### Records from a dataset
—————

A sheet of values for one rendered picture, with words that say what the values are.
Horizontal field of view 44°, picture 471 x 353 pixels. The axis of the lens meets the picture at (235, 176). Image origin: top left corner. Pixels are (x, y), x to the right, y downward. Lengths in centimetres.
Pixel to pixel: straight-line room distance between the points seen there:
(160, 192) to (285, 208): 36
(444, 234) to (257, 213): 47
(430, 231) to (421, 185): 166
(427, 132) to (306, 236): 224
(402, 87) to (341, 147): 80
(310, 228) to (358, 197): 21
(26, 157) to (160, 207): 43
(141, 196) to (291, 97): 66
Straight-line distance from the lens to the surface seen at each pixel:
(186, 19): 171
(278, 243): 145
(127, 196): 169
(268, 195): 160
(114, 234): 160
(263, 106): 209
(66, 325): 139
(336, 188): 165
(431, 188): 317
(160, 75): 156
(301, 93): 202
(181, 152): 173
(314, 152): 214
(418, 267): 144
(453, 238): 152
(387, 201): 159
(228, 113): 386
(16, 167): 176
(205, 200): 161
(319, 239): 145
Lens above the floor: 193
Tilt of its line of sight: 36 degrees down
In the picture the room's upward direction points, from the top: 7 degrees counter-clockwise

—————

### Task requirements
Given the data above, transcribe exactly the lines from the one containing "(402, 87) to (341, 147): 80" down to the one containing "(114, 234): 160", and no others.

### Written solution
(402, 87) to (341, 147): 80
(310, 228) to (358, 197): 21
(26, 157) to (160, 207): 43
(141, 196) to (291, 97): 66
Straight-line distance from the lens to the surface seen at each pixel:
(186, 19): 171
(278, 243): 145
(127, 196): 169
(268, 195): 160
(114, 234): 160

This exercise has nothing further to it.